25.11.22 Camille Meyer Catégorie(s) : Actualité

IVG : la proposition de loi constitutionnelle adoptée par les députés

"On peut se demander si la surréaction que l'on observe en ce moment n'est pas d'abord idéologique ?" interrogeait Gérard Leclerc dans son édito du 24 novembre.

L’Assemblée nationale s’est prononcée jeudi 24 novembre en faveur de l’inscription du droit à l’IVG dans la Constitution.

Initiée par des députés de La France Insoumise, la proposition de loi constitutionnelle « visant à garantir le droit à l’interruption volontaire de grossesse » a été adoptée à 337 voix pour, 32 contre et 18 abstentions à l’Assemblée nationale. La gauche et la majorité souhaitent ainsi que le droit à l’avortement soit inscrit dans l’article 66 de la Constitution.

Fruit d’une réécriture transpartisane, le texte tient en une phrase: « La loi garantit l’effectivité et l’égal accès au droit à l’interruption volontaire de grossesse ». Les retouches apportées lors des débats visent à répondre aux réticences de certains députés, liées à la mention contestée du droit à la contraception dans une première version, et à une formulation qui faisait craindre l’instauration d’un droit à l’avortement « sans limite ».

Malgré ce succès à l’Assemblée, Mathilde Panot, chef de file des Insoumis, comme de nombreux députés, a exhorté le gouvernement à présenter son propre projet de loi pour constitutionnaliser l’IVG. Un texte venant du gouvernement devrait lui aussi obtenir l’aval du Sénat mais, contrairement à une proposition d’initiative parlementaire, il ne nécessiterait pas d’être soumis en fin de course à un référendum.
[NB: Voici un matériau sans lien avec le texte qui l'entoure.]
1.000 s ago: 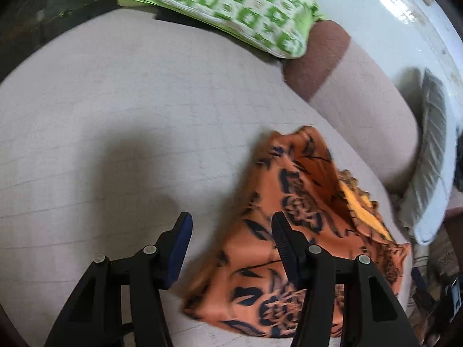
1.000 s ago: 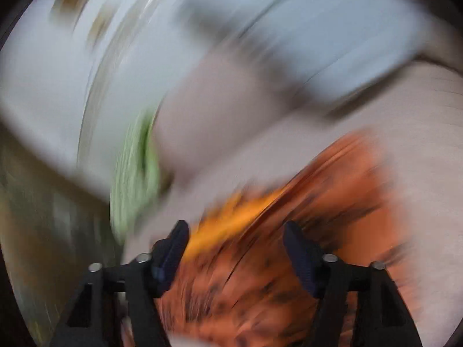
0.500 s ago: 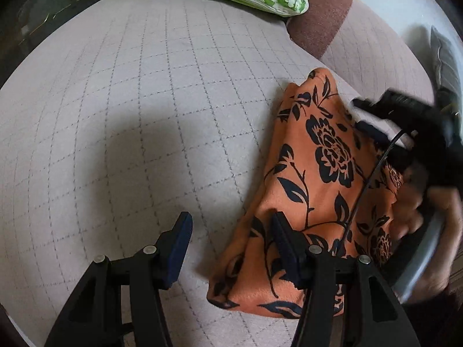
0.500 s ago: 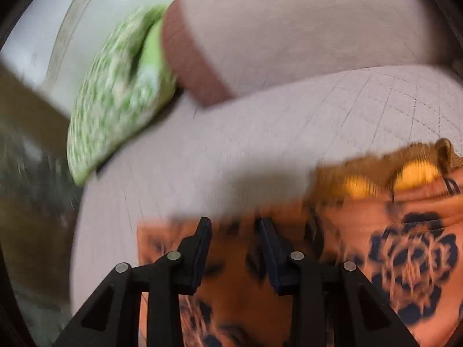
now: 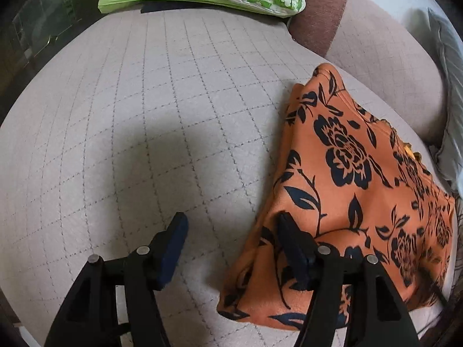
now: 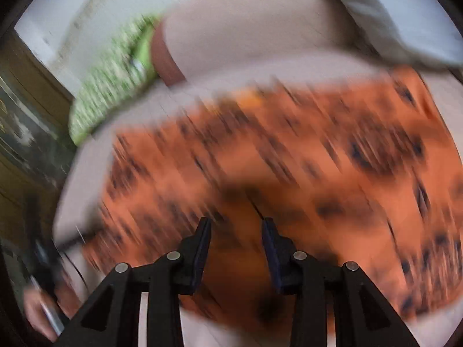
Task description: Fold small clothes
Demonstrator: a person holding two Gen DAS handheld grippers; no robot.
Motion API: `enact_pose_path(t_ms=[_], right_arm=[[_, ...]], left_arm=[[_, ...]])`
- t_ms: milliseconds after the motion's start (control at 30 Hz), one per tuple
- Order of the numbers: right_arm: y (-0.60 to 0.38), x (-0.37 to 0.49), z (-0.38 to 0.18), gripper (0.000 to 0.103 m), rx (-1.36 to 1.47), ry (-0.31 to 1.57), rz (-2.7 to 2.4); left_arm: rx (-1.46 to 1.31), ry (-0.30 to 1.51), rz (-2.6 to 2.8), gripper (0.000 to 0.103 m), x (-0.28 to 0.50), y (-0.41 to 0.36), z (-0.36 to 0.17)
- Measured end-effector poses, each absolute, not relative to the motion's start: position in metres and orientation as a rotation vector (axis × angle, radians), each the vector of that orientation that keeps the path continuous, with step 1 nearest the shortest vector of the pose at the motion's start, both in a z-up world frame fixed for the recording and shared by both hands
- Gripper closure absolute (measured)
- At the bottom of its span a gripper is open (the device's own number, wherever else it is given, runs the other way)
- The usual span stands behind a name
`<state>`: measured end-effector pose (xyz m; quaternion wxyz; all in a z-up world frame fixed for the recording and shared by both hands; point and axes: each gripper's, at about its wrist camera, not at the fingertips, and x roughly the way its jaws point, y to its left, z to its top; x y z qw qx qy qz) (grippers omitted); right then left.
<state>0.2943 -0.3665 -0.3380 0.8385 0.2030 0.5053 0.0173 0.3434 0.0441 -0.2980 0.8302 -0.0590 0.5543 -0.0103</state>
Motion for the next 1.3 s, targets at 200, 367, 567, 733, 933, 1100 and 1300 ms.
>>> enact_pose_path(t_ms=[200,367,567,733,933,1100,1300], right_arm=[[-0.374,0.235,-0.333,0.064,0.358,1.060,0.070],[-0.413,0.222,-0.292,0.063,0.480,0.818,-0.014],[-0.455,0.231,-0.356,0.063,0.564,0.986,-0.151],[-0.457,0.220,-0.332,0.063,0.615,0.907,-0.093],[-0.404,0.232,-0.318,0.063,0.576,0.849,0.106],[-0.337,0.261,-0.345,0.060,0.486,1.004,0.196],[-0.329,0.262,-0.336,0.053,0.496,1.023,0.237]], left_arm=[[-0.132,1.131,-0.011,0.038,0.340,0.033,-0.286],[-0.035,1.036,-0.122,0.038,0.321,-0.007,-0.263],[0.212,1.086,-0.170,0.029,0.317,-0.061,-0.301],[0.068,1.120,-0.158,0.027,0.328,-0.042,-0.288],[-0.046,1.077,-0.028,0.027,0.330,0.008,-0.267],[-0.126,1.121,0.020,0.027,0.326,0.043,-0.273],[-0.283,1.252,-0.039,0.026,0.306,0.071,-0.302]])
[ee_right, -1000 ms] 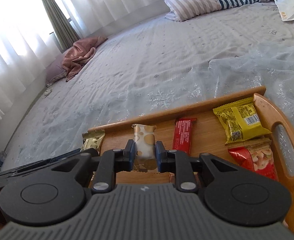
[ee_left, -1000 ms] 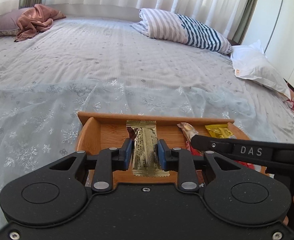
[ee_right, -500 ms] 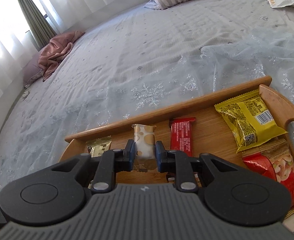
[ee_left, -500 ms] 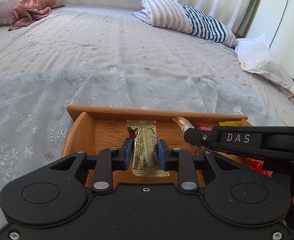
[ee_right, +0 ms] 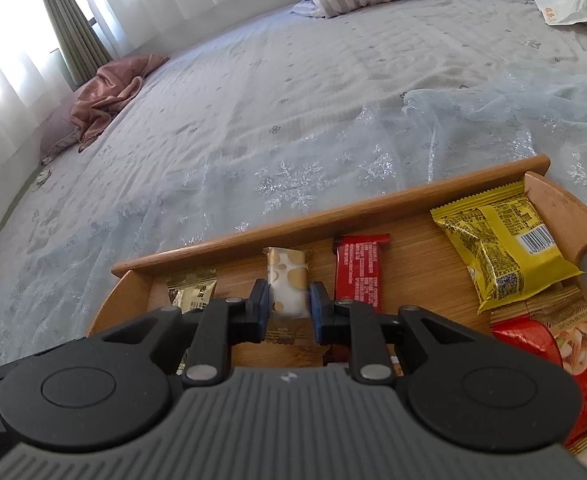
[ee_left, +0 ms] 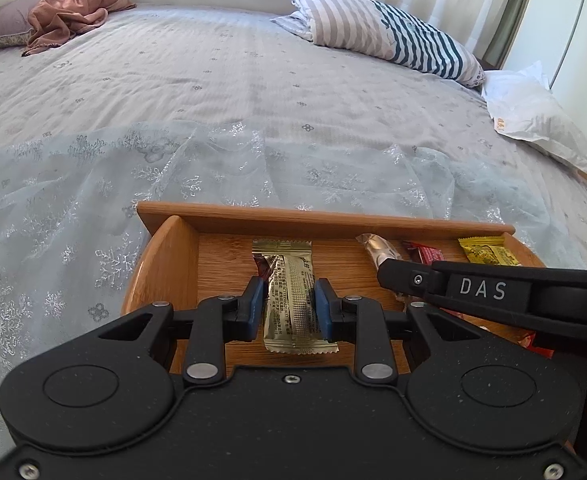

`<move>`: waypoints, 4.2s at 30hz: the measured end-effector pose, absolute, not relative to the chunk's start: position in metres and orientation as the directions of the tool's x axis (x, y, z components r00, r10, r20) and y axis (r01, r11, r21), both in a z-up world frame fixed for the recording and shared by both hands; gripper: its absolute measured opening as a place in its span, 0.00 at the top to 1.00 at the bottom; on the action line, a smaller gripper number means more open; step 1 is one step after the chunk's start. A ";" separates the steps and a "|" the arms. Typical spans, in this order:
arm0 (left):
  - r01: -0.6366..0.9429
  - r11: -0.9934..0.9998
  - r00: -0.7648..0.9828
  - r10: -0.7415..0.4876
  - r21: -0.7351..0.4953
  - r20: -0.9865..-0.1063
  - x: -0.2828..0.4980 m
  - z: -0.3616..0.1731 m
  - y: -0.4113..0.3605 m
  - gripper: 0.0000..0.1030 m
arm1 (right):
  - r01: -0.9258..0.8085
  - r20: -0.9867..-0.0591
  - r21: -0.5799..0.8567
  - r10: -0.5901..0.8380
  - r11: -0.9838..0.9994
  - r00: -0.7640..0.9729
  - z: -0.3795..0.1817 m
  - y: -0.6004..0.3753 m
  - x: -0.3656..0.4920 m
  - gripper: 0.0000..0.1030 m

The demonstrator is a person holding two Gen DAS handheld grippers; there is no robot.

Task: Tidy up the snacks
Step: 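Carry the gold wafer packet and cream cake bar over the tray with both tools, then open both tools to drop the wafer packet and cake bar on the tray, then move both tools back toward the remaining snacks beside the tray, then grasp the pink candy pack with the left tool while the right tool grasps the green snack pack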

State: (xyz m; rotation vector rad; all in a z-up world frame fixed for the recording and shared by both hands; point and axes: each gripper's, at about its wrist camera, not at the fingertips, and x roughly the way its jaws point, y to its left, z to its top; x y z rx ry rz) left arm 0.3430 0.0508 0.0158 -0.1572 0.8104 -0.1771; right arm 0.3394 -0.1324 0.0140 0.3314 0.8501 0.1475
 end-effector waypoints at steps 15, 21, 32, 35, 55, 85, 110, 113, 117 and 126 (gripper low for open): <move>0.098 0.978 0.691 -0.199 -0.183 -0.695 0.342 0.016 0.049 0.74 | -0.005 -0.711 0.353 0.272 0.936 0.649 0.010 -0.132 0.343 0.75; 0.086 0.982 0.696 -0.180 -0.168 -0.695 0.338 0.020 0.052 0.63 | -0.023 -0.695 0.373 0.295 0.928 0.655 0.013 -0.134 0.341 0.68; 0.093 0.986 0.741 -0.163 -0.141 -0.652 0.298 0.046 0.054 0.25 | -0.105 -0.643 0.341 0.313 0.934 0.699 0.039 -0.135 0.312 0.56; 0.098 0.985 0.748 -0.166 -0.139 -0.643 0.281 0.051 0.055 0.21 | -0.132 -0.629 0.307 0.305 0.943 0.715 0.045 -0.136 0.299 0.50; 0.110 0.987 0.782 -0.160 -0.119 -0.602 0.163 0.076 0.066 0.15 | -0.279 -0.555 0.210 0.349 0.937 0.755 0.062 -0.155 0.194 0.33; 0.155 0.975 0.703 -0.221 -0.158 -0.676 0.051 0.041 0.088 0.63 | -0.506 -0.524 0.065 0.461 0.860 0.716 0.017 -0.135 0.062 0.13; 0.232 0.948 0.633 -0.318 -0.219 -0.705 0.052 0.033 0.074 0.72 | -0.685 -0.540 -0.023 0.568 0.728 0.621 0.008 -0.111 0.015 0.13; 0.227 0.950 0.637 -0.311 -0.214 -0.706 0.053 0.035 0.076 0.74 | -0.689 -0.552 -0.028 0.563 0.724 0.615 0.006 -0.108 0.018 0.13; 0.226 0.950 0.625 -0.310 -0.214 -0.716 0.053 0.032 0.076 0.74 | -0.698 -0.567 -0.032 0.562 0.715 0.602 0.004 -0.105 0.020 0.17; 0.209 0.952 0.594 -0.306 -0.225 -0.744 0.062 0.018 0.072 0.68 | -0.702 -0.580 -0.026 0.561 0.712 0.591 0.005 -0.101 0.016 0.38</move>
Les débats ont duré de longues heures, alors qu’au sein du groupe LR, montaient au front les membres de l’Entente parlementaire pour la famille, favorables à un « équilibre » entre « liberté de la femme » et « protection de la vie à naître ».

Le groupe RN, dont certains membres ont eu des positions hostiles à l’avortement, a défendu des arguments comparables. « Pas un seul mouvement politique représentatif » n’est contre l’avortement, mais ce droit n’est pas « inconditionnel », avait fait valoir Marine Le Pen, absente au moment du vote, en référence aux délais pour l’IVG et à la clause de conscience des médecins.

223 200 avortements en France en 2021

« On peut se demander si la surréaction que l’on observe en ce moment n’est pas d’abord idéologique ? » interrogeait Gérard Leclerc dans son édito du 24 novembre. Dans un communiqué, les Associations Familiales Catholiques dénonce une instrumentalisation des évènements américains « pour repousser toujours davantage les limites de la loi sur l’IVG. Cette loi n’est absolument pas remise en question en France (…). Pascale Morinière, présidente des AFC rappelle dans une tribune sur notre antenne, « qu’il y a eu 223 200 avortements en 2021, un taux record pour nous et aussi par rapport aux autres pays européens. Pas plus tard qu’en février dernier, le Parlement a allongé les délais de l’avortement de 12 à 14 semaines. Il a permis aux sages-femmes de pratiquer des IVG chirurgicales. Malgré cela, certains se battent encore pour promouvoir l’IVG. » Dénonçant le manque de politique publiques pour soutenir les désirs d’enfant des Français, Pascale Morinière juge indispensable de « faire des études précises pour comprendre pour quelle raison le recours à l’IVG reste très haut en France et en fonction des résultats, développer des aides financières et sociales pertinentes. De telles mesures seraient bien plus utiles aux familles que de combattre les moulins à vent d’un droit qui n’est pas le moins du monde menacé. » conclut-elle.